Exercise: Scan the listing below for "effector", then report every line that has it.

Information shown:
******************************
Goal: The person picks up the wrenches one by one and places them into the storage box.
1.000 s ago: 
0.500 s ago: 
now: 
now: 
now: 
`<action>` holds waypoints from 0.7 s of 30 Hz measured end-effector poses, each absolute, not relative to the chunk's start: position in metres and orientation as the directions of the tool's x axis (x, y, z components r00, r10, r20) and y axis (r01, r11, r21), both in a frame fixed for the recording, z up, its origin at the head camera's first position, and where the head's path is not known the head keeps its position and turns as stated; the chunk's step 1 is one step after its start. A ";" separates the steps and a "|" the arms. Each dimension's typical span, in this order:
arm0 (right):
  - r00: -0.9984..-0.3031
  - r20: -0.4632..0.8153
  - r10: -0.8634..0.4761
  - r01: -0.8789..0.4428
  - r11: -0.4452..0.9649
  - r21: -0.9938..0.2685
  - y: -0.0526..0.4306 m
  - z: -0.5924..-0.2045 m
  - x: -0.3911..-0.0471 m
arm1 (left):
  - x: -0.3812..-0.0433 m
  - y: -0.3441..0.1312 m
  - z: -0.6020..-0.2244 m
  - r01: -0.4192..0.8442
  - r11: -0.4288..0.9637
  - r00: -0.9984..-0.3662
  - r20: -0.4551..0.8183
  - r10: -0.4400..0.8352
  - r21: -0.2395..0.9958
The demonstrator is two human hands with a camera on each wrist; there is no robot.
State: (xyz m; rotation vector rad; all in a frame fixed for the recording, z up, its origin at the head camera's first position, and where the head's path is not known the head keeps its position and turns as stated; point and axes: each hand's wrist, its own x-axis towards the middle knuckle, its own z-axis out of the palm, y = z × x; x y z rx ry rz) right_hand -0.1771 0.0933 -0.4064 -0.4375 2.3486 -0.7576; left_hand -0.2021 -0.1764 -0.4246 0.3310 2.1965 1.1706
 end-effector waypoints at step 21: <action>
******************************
Your response:
`<action>` holds waypoints from 0.7 s of 30 Hz measured end-effector poses, each absolute, not relative to the chunk's start: position in metres and orientation as the directions of the tool's x axis (x, y, z components r00, r10, r20) and y axis (r01, r11, r21), both in a frame fixed for the recording, z up, its origin at the head camera's first position, and where the head's path is not known the head keeps its position and turns as stated; the chunk's step 1 is one step after its start. A ";" separates the steps and a "|" the arms. Each dimension's typical span, in this order:
 end-effector waypoints at step 21: <action>

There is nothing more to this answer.